Your goal:
Transcribe every line of the material below exactly, leaving out the pictures.

Input data:
· · · ·

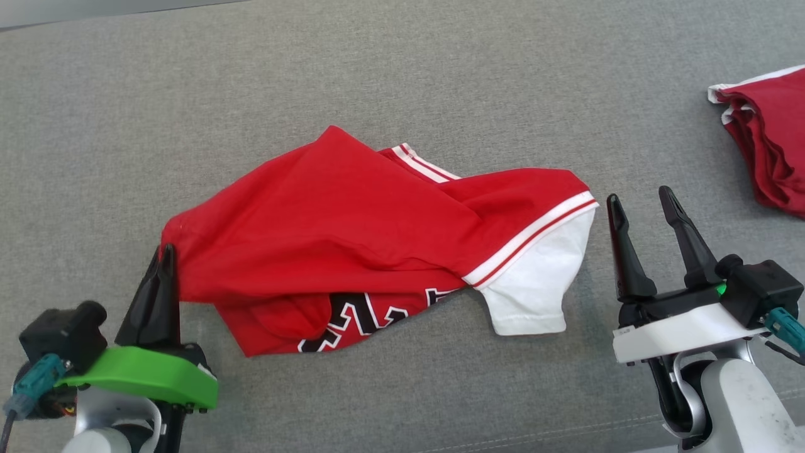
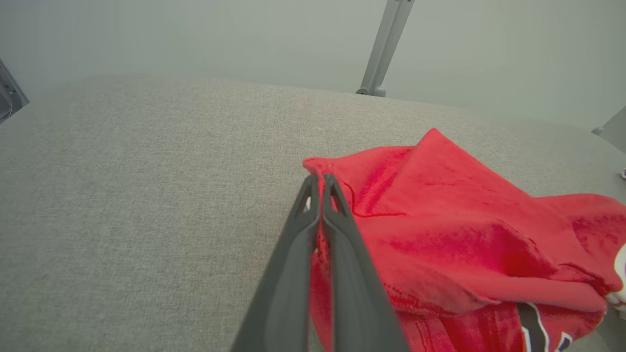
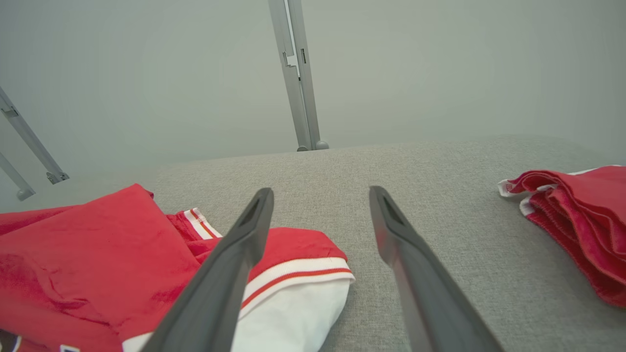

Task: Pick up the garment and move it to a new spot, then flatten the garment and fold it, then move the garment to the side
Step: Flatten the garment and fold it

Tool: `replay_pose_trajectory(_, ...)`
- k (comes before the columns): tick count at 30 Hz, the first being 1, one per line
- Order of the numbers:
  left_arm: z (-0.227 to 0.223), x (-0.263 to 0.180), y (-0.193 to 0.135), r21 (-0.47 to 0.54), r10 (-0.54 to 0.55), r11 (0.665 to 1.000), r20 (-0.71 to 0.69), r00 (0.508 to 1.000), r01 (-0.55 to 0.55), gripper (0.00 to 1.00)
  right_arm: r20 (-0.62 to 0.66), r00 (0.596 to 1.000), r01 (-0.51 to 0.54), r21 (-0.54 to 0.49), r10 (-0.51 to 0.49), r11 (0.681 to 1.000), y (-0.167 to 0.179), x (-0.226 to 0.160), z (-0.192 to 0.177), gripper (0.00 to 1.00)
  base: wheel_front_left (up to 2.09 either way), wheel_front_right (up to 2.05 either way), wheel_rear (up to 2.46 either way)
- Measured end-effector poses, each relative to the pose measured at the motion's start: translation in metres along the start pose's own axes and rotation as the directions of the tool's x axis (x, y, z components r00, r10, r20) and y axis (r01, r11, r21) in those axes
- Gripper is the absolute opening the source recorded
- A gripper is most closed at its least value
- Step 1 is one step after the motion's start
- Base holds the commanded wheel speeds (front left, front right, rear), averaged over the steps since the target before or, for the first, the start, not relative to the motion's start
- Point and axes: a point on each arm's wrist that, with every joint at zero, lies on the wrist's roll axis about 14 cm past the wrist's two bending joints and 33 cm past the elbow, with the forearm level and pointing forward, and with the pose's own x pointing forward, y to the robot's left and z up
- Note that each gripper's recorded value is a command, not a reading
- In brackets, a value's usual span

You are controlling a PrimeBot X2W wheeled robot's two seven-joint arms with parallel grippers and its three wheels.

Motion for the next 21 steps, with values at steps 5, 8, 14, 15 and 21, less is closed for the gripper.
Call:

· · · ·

Solution to the problem:
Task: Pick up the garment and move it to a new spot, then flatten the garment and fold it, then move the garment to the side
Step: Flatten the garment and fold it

Tool: `replay_pose_trajectory(_, ...)`
- k (comes before the columns): tick count at 30 Hz, the first being 1, one per line
- Order of the numbers:
  left_arm: z (-0.227 to 0.223), x (-0.263 to 0.180), y (-0.193 to 0.135), r21 (-0.47 to 0.54), r10 (-0.54 to 0.55), r11 (0.665 to 1.000), r20 (-0.71 to 0.69), r00 (0.508 to 1.000), r01 (-0.55 to 0.55), gripper (0.00 to 1.00)
  right_arm: r20 (-0.62 to 0.66), r00 (0.596 to 1.000), r01 (-0.51 to 0.54), r21 (-0.54 to 0.49), r10 (-0.51 to 0.49), r11 (0.681 to 1.000), y (-0.167 to 0.179), x (-0.226 to 0.160), z (-0.192 to 0.177), gripper (0.00 to 1.00)
  base: wheel_front_left (up to 2.09 either way), wheel_front_right (up to 2.05 either way), wheel_rear (up to 2.46 either way)
- Measured end-effector poses, each relative to the pose measured at the motion's start: translation in metres along the start pose's own axes and rotation as the directions of the tool's x axis (x, y, z components r00, r10, r20) and y axis (r01, r11, r21) in those axes
- Gripper is the absolute opening the source recorded
- A gripper is most closed at its least value
- Step 1 is one step after the motion's start
- Base holds the commanded wheel speeds (front left, front right, rear), averaged over the steps since the target before or, for the first, the start, not relative to the motion's start
- Point and axes: a point on each arm's wrist that, with every joint at zero, lies on the wrist's roll axis about 14 cm past the wrist's two bending joints and 33 cm past the elbow, with the forearm level and pointing forward, and with the pose's own x pointing forward, y to the robot's left and z up
- Note that each gripper's recorded value is a command, not a reading
- In brackets, a value's usual span

You are controlling a PrimeBot X2W wheeled robot's two seven-joint arms with parallel grippers and its three wheels.

Motion for the next 21 steps, with values at steps 5, 8, 14, 15 and 21, less is closed for the gripper.
Call:

Nothing further is needed for the answer.